The Map-Reduce chain is an alternative approach that’s designed to handle large/multiple documents. In essence it makes multiple calls to an LLM for chunks of content (usually in parallel). It first applies an LLM to each document/chunk individually (the Map phase), then the results (outputs of the LLM) are combined and sent to an LLM again to get a single output (the Reduce phase). Typically different prompts are used for the Map and Reduce phases.

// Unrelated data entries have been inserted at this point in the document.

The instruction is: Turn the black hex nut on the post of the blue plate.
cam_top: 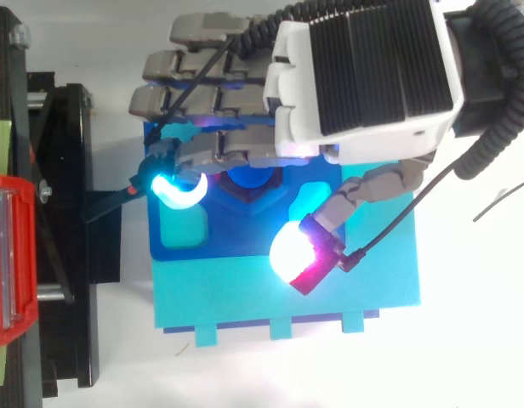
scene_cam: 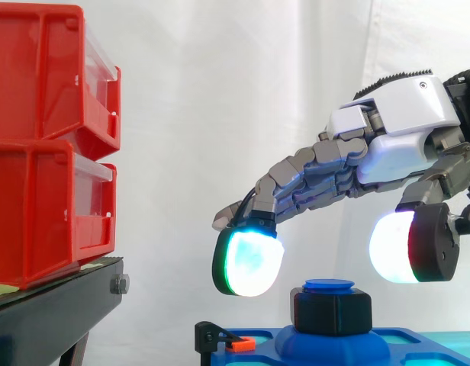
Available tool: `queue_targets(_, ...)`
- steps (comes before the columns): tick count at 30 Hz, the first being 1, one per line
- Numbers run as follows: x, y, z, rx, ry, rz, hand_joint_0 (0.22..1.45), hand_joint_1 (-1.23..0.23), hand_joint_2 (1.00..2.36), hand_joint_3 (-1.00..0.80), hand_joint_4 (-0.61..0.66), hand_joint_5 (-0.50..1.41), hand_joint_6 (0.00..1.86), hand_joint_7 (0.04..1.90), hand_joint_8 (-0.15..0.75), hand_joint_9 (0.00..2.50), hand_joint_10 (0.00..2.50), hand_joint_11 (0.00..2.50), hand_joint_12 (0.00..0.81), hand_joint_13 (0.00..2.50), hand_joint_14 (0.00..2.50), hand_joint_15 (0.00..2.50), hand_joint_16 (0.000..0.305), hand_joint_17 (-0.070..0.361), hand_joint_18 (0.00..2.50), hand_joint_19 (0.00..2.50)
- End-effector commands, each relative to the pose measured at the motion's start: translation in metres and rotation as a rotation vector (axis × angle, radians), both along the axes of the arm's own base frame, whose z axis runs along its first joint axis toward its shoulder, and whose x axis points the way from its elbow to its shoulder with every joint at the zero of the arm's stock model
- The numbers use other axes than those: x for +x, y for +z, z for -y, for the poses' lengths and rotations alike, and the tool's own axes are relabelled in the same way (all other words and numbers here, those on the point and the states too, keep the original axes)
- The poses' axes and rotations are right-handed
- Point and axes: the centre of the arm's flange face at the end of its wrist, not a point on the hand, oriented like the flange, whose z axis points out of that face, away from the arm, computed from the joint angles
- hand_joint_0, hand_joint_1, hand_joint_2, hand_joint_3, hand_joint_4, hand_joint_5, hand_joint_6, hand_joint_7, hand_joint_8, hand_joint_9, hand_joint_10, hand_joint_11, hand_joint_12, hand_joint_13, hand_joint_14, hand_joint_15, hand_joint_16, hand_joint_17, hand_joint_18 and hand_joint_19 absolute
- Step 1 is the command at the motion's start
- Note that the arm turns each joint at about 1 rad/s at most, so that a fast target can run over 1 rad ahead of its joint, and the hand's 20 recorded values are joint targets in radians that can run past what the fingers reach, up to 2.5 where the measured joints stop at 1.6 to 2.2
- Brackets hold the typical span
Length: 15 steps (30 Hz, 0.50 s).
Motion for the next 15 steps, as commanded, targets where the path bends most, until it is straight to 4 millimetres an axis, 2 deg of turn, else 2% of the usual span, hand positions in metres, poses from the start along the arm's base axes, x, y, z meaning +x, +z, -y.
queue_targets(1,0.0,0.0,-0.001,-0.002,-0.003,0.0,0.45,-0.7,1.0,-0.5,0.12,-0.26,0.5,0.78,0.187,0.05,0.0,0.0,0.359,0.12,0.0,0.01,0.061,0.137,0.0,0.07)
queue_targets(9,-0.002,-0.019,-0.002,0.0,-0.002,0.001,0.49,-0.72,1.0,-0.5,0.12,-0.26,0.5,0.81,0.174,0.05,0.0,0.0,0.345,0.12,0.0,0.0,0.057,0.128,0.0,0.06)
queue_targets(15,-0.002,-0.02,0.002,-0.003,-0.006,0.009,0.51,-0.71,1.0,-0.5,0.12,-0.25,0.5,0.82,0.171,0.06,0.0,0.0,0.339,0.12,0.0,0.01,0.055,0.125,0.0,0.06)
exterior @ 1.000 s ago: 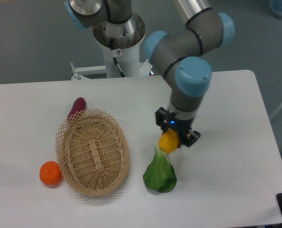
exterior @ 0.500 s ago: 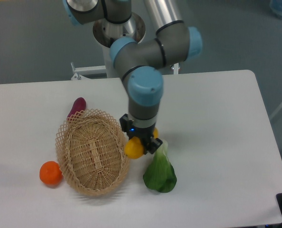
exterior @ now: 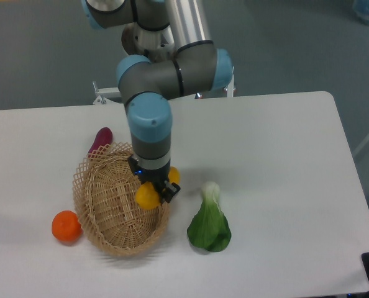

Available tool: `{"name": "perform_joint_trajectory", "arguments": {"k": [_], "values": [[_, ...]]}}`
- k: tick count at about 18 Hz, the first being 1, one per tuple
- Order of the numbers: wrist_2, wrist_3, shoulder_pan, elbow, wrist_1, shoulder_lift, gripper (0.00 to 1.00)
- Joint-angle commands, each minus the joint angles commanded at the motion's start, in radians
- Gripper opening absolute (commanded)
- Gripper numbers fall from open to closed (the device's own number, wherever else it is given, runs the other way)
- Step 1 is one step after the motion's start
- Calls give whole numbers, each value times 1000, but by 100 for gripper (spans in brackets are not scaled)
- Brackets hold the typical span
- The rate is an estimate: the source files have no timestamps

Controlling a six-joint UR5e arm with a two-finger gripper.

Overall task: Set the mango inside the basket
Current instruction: 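Lower the mango into the basket and open the gripper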

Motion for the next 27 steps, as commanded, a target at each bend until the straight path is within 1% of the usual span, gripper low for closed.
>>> {"name": "perform_joint_trajectory", "arguments": {"k": [3,5,7,9,10,12,13,15,17,19,20,23,25,27], "values": [[8,-28,-21,9,3,-18,43],[29,-35,-34,9,3,-23,46],[28,-67,-41,9,3,-31,47],[25,-78,-45,9,0,-31,52],[22,-91,-45,9,-1,-35,59],[21,-112,-48,12,2,-40,84],[20,-111,-48,15,-1,-40,100],[20,-115,-46,14,-2,-41,100],[21,-105,-45,34,-5,-41,100],[22,-95,-25,49,-6,-38,100],[20,-85,9,54,-6,-32,100],[20,-75,79,115,-17,-34,100],[17,-63,156,147,-20,-34,100],[2,35,224,175,-26,-38,100]]}}
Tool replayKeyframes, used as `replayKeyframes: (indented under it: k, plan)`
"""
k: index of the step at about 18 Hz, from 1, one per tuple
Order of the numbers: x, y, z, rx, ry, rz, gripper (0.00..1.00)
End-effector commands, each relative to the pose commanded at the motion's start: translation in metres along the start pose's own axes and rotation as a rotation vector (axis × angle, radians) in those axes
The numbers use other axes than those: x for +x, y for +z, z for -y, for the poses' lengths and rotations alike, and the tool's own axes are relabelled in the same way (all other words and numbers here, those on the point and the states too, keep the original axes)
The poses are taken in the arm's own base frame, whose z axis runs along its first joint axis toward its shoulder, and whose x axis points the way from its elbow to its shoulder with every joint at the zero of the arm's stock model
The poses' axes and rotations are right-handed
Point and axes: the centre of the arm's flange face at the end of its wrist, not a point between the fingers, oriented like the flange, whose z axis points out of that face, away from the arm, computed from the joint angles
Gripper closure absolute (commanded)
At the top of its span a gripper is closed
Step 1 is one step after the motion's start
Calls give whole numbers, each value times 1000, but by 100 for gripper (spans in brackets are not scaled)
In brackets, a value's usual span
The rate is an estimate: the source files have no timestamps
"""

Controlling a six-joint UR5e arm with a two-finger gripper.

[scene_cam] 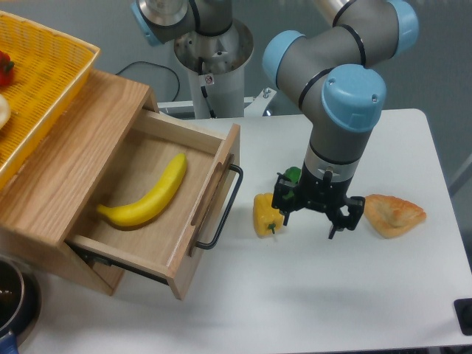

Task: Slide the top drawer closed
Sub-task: 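Move the gripper down and toward the yellow pepper beside the drawer, then move the gripper to the drawer front beside its black handle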

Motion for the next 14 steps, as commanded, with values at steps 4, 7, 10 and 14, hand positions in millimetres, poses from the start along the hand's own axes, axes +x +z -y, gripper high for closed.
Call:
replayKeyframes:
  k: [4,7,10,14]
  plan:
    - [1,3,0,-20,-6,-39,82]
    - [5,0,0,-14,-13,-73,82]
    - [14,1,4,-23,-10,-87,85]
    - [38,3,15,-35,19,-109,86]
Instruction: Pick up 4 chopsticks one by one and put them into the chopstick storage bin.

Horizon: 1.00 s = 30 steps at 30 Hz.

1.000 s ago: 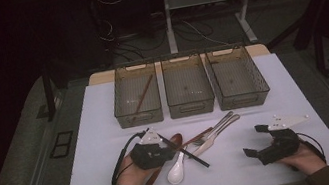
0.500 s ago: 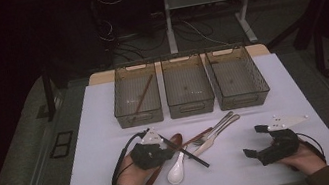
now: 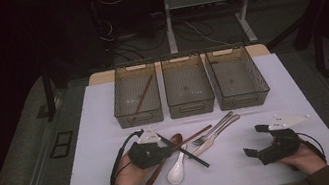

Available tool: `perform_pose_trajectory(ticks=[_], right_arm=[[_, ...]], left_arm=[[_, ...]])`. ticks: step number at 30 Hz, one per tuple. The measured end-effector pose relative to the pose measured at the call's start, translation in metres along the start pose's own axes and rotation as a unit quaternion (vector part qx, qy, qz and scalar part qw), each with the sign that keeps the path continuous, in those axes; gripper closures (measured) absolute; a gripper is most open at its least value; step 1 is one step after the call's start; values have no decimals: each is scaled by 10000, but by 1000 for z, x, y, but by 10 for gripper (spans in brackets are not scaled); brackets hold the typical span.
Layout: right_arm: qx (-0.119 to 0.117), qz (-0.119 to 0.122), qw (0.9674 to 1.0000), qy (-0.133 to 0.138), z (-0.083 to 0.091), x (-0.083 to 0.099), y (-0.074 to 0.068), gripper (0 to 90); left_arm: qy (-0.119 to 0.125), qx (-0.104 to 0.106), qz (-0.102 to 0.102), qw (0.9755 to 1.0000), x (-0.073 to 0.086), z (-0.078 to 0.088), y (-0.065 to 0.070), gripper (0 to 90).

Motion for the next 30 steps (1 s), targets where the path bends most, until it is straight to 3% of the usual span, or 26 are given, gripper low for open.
perform_pose_trajectory(ticks=[11, 22, 30], right_arm=[[-55, 66, 10000, 19, 0, -2, -4, 5], [-23, 25, 10000, 55, 2, -2, -2, 5], [-16, 41, 10000, 52, 1, -1, -3, 5]], left_arm=[[250, 85, -158, 9995, -8, 16, -1, 838], [554, 6, -17, 9985, -17, 32, -14, 838], [662, -177, 48, 9976, -22, 38, -26, 838]])
Point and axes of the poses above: each handheld gripper's, and its own axes: z roughly backward along the jaws, x roughly out of its underside, y roughly to its right, the point moved 5 cm from there along -z, roughly forward along the jaws, and after that the axes turned 11 degrees about -x, right-handed, at the moved point
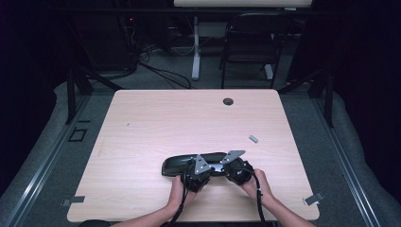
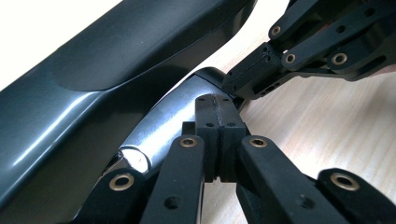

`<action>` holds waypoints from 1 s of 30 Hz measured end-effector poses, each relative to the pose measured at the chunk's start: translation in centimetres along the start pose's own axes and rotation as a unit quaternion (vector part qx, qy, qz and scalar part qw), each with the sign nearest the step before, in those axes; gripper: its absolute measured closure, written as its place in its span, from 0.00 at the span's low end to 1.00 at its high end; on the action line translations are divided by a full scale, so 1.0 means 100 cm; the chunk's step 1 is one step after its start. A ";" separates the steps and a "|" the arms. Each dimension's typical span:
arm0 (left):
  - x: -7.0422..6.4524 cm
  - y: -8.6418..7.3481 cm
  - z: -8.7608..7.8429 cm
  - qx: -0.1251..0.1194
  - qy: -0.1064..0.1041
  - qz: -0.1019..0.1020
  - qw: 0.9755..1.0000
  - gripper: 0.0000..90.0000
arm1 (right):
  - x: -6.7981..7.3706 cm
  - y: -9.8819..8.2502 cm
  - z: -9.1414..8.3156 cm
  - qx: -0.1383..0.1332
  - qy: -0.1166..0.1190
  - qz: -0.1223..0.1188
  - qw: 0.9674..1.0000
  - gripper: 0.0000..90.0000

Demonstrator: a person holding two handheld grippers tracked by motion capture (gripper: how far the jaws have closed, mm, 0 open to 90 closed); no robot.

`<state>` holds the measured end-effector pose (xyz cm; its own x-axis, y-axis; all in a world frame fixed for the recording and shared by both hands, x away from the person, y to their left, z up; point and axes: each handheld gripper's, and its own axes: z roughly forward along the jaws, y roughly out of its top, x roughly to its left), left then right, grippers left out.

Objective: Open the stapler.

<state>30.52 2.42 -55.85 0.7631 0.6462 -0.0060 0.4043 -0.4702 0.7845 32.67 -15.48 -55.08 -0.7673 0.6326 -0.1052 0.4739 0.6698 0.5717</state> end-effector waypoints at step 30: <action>0.003 -0.003 0.013 -0.051 0.035 -0.028 0.998 1.00 | -0.005 -0.005 0.003 -0.033 -0.002 0.031 0.999 0.99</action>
<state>31.21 2.00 -56.89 0.7030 0.7111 -0.0114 0.3886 -0.3707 0.8435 32.95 -16.06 -55.59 -0.7354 0.6738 -0.0711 0.4913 0.6026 0.6289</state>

The Refine chain approach also makes multiple calls to an LLM, but it does that in an iterative fashion. It starts with the first document/chunk, passes its content and gets a response, and then gets to the second document/chunk passing that content plus the response from the previous call, iterating until the last document/chunk and then passing the last (rolling) response and getting a final answer.

Description

In order to get the summaries, we’ll implement the Refine approach for this challenge. Most of the code is already provided in the extract_summary_from_text method in Cloud Function. Similar to the previous challenge, you’re expected to design the prompt and provide the right values to the placeholders.

Success Criteria

  • For this paper we expect a summary like this:

    The author argues that the standard cosmological model is incorrect and that there is no dark matter. The author provides several arguments for this, including:
    
    * The observed properties of galaxies are consistent with them being self-regulated, largely isolated structures that sometimes interact.
    * The observed uniformity of the galaxy population is evidence against the standard cosmological model.
    * The large observed ratio of star-forming galaxies over elliptical galaxies is evidence against the standard cosmological model.
    
    The author concludes that understanding galaxies purely as baryonic, self-gravitating systems becomes simple and predictive.
    

    Note By their nature, LLM results can vary, this is something to expect so your exact text may not match the above, but the intent should be the same.